Advanced IP-Intelligence & DNS Monitoring using eBPF

🛡️ Advanced host monitoring and threat detection with eBPF 🛡️

eBPFShield is a high-performance security tool that utilizes eBPF and Python to provide real-time IP-Intelligence and DNS monitoring. By executing in kernel space, eBPFShield avoids costly context switches and offers efficient detection and prevention of malicious behavior on your network through monitoring of outbound connections and comparison with threat intelligence feeds. 🔍

📝 Introduction

Welcome to eBPFShield, a powerful and intuitive security tool for monitoring and protecting your servers. Featuring both IP-Intelligence and DNS monitoring capabilities, eBPFShield utilizes the power of ebpf and python to provide real-time monitoring and actionable insights for identifying and mitigating potential threats.

Say goodbye to constantly monitoring your servers with tcpdump and hello to a more efficient and automated security solution with eBPFShield.

Available for Windows, Linux and Ubuntu.

Feature Roadmap: 📅

• Automated IP reputation analysis using Machine Learning algorithms
• Support for IPv6 and non-standard DNS ports for improved coverage and detection
• Advanced forensics support to support Fileless Execution, Illegitimate Shell, kernel module loading
• Integration with popular SIEM systems for centralized monitoring and alerting
• JSON output for easy integration with a UI dashboard
• Detection of DNS packets on non-standard ports

🚀 Usage

Run python main.py to get started.

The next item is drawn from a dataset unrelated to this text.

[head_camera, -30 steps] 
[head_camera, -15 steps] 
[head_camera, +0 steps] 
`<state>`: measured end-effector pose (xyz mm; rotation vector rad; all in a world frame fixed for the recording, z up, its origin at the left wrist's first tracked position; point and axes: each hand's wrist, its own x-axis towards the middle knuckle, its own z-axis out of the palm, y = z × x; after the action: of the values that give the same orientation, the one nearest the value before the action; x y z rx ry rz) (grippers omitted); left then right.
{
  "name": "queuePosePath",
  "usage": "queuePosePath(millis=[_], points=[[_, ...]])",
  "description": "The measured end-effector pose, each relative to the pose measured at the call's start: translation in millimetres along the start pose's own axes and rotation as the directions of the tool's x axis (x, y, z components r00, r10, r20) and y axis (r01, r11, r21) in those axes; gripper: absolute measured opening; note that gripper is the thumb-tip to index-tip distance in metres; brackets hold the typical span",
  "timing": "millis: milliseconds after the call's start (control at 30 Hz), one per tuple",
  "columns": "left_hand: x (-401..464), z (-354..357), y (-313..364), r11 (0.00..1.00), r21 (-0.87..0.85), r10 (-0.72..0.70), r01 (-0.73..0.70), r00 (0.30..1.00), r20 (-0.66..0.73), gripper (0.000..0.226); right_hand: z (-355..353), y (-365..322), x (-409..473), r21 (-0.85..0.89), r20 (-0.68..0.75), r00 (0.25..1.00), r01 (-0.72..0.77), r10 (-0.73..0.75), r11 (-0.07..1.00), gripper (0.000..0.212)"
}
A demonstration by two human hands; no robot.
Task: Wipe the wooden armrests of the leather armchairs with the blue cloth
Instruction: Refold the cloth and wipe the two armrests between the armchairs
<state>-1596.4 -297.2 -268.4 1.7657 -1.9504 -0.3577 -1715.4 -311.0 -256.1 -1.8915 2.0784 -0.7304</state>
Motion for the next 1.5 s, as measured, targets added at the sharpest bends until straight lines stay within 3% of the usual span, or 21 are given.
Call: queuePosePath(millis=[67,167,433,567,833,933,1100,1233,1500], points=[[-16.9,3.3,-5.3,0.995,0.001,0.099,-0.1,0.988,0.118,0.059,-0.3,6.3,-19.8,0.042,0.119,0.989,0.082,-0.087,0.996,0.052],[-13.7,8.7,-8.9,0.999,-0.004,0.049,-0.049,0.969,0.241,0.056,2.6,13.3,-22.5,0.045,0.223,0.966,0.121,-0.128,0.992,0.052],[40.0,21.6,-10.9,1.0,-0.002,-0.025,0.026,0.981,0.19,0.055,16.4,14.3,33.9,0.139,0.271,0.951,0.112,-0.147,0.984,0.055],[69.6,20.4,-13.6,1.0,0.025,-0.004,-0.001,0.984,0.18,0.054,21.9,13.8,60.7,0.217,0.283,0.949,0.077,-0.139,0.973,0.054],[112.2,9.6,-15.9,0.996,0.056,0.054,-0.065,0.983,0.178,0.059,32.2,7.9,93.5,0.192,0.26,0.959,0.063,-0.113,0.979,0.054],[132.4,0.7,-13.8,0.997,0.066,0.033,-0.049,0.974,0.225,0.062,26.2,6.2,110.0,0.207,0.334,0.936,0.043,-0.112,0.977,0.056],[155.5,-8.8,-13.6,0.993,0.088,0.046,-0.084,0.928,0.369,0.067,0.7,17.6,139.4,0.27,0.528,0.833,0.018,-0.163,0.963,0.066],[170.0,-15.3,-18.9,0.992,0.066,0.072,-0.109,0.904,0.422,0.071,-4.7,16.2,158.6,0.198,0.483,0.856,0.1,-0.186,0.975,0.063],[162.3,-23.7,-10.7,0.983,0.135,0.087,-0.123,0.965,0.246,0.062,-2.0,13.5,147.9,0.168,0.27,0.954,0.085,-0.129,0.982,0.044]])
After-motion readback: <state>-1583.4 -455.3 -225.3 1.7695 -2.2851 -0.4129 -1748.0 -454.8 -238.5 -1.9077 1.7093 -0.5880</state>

Out of the box it will not take any action, it’ll just print violations as it sees them.

$ python main.py -h
usage: main.py [-h] [--block {print, dump, suspend, kill}] [--feature {ebpf_ipintelligence, ebpf_monitor}] [--verbose]

optional arguments:
  -h, --help            show this help message and exit
  --block {print, dump, suspend, kill}
  --feature {ebpf_ipintelligence, ebpf_monitor, ml_ebpf, ebpf_antidebugging}
  --verbose

There are four options supported under --features flag:

• ebpf_ipintelligence: monitor and block outbound connections against IP threat intelligence lists using tcp/udp and ipv4.
• ebpf_monitor: displays all DNS queries in the system.
• ml_ebpf: runs decision tree on user/kernel space based on ebpf_wrapper
• ebpf_antidebugging: Detect possible code injection into another process

There are four actions currently supported via the --block flag:

• print: the default action, just writes to the screen and that’s it
• suspend: send a SIGSTOP to the process. This can be useful if you need to keep the process in a state where you can interact with it.
• kill: kill the process. This may be useful if all you want to do is immediately stop potentially malicious behavior.
• dump: suspend the process, take a core dump of it for forensics, and then kill it.

If you’re interested in debugging, the --verbose flag may be useful to you. This tells the program to print all connections it sees, not just malicious ones.